【ネタバレあり】映画『サブスタンス』感想:デミ・ムーアが体当たりで挑んだ“美の狂気”と崩壊

映画「サブスタンス」を公開から4日目にして鑑賞。
主演はデミ・ムーア。

デミ・ムーアといえば1990年に公開の「ゴースト/ニューヨークの幻」。
あの可愛かったデミ・ムーアも、今年で62歳。

デミ・ムーアの代表作「ゴースト/ニューヨークの幻」くらいしかなく、あまり演技派というような印象はない。

しかし、今回のデミ・ムーアは凄い。
年老いた自分の醜さを実に見事にさらけ出している。

主人公は元人気スターのエリザベス・スパークル。
エリザベスはエアロビの番組に出演していたが、年齢を理由に降ろされてしまう。

屈辱的な思いの中、エリザベスは「サブスタンス」という違法薬物に手を出してしまう。

「サブスタンス」を体内に注入すると、エリザベスの体中の細胞が分裂を始め、若くて美しい、もう一人の女性が体内から現れる。

超がつく美貌に生まれ変わったエリザベスは、その若い女に「スー」という名前を付ける。

「スー」は瞬く間にスターになり、自分が出演してたエアロビ番組に抜擢され、「スー」は有頂天になっていく。

しかし、その若さを保つには元のエリザベスの体から体液を抽出し、それをスーの体内に注射しなければならない。

また、7日毎にエリザベスとスーは入れ替わる必要があった。

しかし、スーは徐々に7日以上入れ替えることをしなくなり、必要以上にエリザベスから体液を抽出し始める。

その影響でエリザベスの体は朽ち果てていくのだった・・・。

基本的にはホラーなのだが、私はブラックコメディだと思う。

そんなことより、年老いていく悔しさと、異常なまでに美を追い求めるエリザベスをデミ・ムーアは見事に、そして体当たりで演じていたと思う。

デミ・ムーアは今年の米アカデミー賞で主演女優賞にノミネートはされたが、惜しくも受賞は逃している。

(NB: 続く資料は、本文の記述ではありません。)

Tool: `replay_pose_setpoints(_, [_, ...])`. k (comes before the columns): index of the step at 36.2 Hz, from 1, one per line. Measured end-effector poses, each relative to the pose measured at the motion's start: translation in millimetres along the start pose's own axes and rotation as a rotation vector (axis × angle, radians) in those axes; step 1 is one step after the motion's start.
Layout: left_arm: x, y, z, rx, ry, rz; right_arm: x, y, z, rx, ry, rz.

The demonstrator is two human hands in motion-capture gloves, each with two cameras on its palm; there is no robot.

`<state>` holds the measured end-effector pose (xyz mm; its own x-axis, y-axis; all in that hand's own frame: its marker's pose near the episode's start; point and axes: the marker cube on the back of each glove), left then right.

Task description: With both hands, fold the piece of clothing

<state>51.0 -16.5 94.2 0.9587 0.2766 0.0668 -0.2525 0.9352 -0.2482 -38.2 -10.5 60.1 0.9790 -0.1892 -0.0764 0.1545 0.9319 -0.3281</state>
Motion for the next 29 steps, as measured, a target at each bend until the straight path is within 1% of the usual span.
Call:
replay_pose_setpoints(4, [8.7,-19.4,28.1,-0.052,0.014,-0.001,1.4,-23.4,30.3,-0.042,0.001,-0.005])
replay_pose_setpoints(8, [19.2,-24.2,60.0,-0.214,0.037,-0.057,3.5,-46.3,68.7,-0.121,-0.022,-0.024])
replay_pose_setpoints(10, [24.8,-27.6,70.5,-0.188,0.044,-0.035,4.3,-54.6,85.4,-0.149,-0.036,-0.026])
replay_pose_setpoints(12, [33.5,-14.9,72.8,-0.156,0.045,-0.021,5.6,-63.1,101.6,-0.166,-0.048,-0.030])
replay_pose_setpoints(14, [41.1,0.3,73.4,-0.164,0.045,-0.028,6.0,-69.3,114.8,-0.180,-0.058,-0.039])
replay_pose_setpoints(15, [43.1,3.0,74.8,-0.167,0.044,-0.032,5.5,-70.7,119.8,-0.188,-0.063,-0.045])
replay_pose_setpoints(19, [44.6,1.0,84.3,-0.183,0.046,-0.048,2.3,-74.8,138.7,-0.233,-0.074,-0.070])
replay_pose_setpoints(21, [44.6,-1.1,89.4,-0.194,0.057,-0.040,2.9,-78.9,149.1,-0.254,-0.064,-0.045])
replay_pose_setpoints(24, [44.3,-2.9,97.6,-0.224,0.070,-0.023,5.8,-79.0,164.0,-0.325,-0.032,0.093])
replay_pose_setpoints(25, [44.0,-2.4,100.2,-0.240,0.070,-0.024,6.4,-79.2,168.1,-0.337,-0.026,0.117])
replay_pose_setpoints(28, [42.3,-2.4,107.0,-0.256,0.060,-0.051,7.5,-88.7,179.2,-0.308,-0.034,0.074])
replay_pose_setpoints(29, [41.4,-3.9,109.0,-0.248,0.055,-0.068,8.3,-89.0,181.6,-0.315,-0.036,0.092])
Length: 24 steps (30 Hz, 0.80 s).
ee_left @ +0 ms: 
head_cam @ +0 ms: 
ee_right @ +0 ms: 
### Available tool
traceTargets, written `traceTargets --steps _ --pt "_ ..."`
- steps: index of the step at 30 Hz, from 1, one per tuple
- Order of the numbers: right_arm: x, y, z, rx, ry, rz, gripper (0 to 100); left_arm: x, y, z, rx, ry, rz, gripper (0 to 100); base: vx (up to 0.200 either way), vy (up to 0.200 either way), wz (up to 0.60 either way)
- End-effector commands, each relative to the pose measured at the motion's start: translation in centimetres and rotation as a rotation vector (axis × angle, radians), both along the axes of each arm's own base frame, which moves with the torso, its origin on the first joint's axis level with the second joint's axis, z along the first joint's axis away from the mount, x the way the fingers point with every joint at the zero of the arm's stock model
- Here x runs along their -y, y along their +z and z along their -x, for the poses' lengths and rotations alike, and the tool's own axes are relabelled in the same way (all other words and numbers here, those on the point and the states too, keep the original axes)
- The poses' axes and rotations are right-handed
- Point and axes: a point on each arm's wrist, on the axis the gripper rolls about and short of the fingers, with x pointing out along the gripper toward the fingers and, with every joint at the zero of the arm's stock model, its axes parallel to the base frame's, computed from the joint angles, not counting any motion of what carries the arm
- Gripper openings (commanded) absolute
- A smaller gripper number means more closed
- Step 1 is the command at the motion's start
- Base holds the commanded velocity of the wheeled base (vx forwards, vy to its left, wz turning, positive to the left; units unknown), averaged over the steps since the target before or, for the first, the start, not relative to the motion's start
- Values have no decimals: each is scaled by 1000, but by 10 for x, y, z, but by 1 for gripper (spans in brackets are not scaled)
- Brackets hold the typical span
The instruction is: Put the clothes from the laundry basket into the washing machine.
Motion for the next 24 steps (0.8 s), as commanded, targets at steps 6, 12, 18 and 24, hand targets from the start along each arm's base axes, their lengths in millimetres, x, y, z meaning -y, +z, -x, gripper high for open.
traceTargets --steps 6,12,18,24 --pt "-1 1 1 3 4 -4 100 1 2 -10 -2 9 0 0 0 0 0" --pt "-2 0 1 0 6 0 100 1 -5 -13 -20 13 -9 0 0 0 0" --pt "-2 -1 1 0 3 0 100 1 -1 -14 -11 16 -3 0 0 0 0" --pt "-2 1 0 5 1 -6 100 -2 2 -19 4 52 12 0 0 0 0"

主演女優賞は私も鑑賞した「アノーラ」のマイキー・マディソンであった。
しかし、私の中での主演女優賞はデミ・ムーア。

デミ・ムーアが受賞を逃したのは、本作のラスト30分の作りあがりのせいではないかと個人的には感じた。

監督は「あえて」やっているのだろうが、ラスト30分はB級ホラー感丸出し。

それまでの映画内リアリティをぶち壊して、もうメチャクチャ。

ただ、142分という、やや長めの上映時間中、ずっと画面にくぎ付け。
ホラーなのに、思わずニヤニヤニヤニヤしてしまった。

R15指定。
グロ耐性がある方は、是非、ご覧あれ。